§ To do: Reproduce all of the material, keeping each line intact.
════════════════
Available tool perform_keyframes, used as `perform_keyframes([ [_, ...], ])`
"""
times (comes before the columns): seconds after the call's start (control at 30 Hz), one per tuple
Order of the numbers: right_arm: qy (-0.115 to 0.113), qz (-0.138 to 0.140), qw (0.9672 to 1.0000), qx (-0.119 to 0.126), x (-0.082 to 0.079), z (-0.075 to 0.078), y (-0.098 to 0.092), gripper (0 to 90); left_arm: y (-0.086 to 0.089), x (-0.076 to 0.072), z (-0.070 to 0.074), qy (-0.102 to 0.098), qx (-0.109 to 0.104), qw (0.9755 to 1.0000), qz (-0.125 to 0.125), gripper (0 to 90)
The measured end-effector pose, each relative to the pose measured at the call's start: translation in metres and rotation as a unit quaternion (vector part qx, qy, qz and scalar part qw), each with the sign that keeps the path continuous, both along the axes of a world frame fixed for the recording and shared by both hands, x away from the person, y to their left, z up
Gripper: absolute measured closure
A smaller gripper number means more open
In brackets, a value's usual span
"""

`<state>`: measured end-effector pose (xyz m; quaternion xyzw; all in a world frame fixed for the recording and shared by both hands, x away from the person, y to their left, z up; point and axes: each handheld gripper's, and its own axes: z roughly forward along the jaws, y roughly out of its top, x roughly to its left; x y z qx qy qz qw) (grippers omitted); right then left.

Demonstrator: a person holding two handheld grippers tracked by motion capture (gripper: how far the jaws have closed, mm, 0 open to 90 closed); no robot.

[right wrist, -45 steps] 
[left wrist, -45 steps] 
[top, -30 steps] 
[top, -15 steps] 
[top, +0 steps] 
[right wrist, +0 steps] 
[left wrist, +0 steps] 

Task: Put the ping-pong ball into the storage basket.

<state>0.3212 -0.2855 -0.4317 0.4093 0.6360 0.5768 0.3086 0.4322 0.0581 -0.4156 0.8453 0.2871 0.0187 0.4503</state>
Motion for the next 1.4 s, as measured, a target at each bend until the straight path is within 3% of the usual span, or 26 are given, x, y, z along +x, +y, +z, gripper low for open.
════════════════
§ Output below:
Available tool perform_keyframes, used as `perform_keyframes([ [_, ...], ])`
"""
times (comes before the columns): seconds after the call's start (control at 30 Hz), one per tuple
Order of the numbers: right_arm: qy (-0.115 to 0.113), qz (-0.138 to 0.140), qw (0.9672 to 1.0000), qx (-0.119 to 0.126), x (-0.082 to 0.079), z (-0.075 to 0.078), y (-0.098 to 0.092), gripper (0 to 90); left_arm: y (-0.086 to 0.089), x (-0.076 to 0.072), z (-0.070 to 0.074), qy (-0.102 to 0.098), qx (-0.109 to 0.104), qw (0.9755 to 1.0000), qz (-0.125 to 0.125), gripper (0 to 90)
The measured end-effector pose, each relative to the pose measured at the call's start: translation in metres and rotation as a unit quaternion (vector part qx, qy, qz and scalar part qw), each with the sign that keeps the path continuous, both along the axes of a world frame fixed for the recording and shared by both hands, x away from the person, y to their left, z up
Gripper: absolute measured closure
A smaller gripper number means more open
In brackets, a value's usual span
"""

`<state>`: measured end-effector pose (xyz m; quaternion xyzw; all in a world frame fixed for the recording and shared by both hands, x away from the person, y to their left, z up; point and axes: each handheld gripper's, and its own axes: z roughly forward along the jaws, y roughly out of its top, x roughly to its left; x y z qx qy qz qw) (grippers omitted); right then left.

Demonstrator: a person holding two handheld grippers tracked by motion capture (gripper: how far the jaws have closed, mm, 0 open to 90 closed); no robot.

[right wrist, -45 steps] 
[left wrist, -45 steps] 
[top, -30 steps] 
[top, -15 steps] 
[top, +0 steps] 
[right wrist, +0 steps] 
[left wrist, +0 steps] 

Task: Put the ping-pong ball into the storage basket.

<state>0.3212 -0.2855 -0.4317 0.4093 0.6360 0.5768 0.3086 0.4322 0.0581 -0.4156 0.8453 0.2871 0.0187 0.4503</state>
Motion for the next 1.4 s, as measured, a target at each bend until the straight path is within 3% of the usual span, or 26 are given, x, y, z along +x, +y, +z, gripper low for open.

That is the complete answer.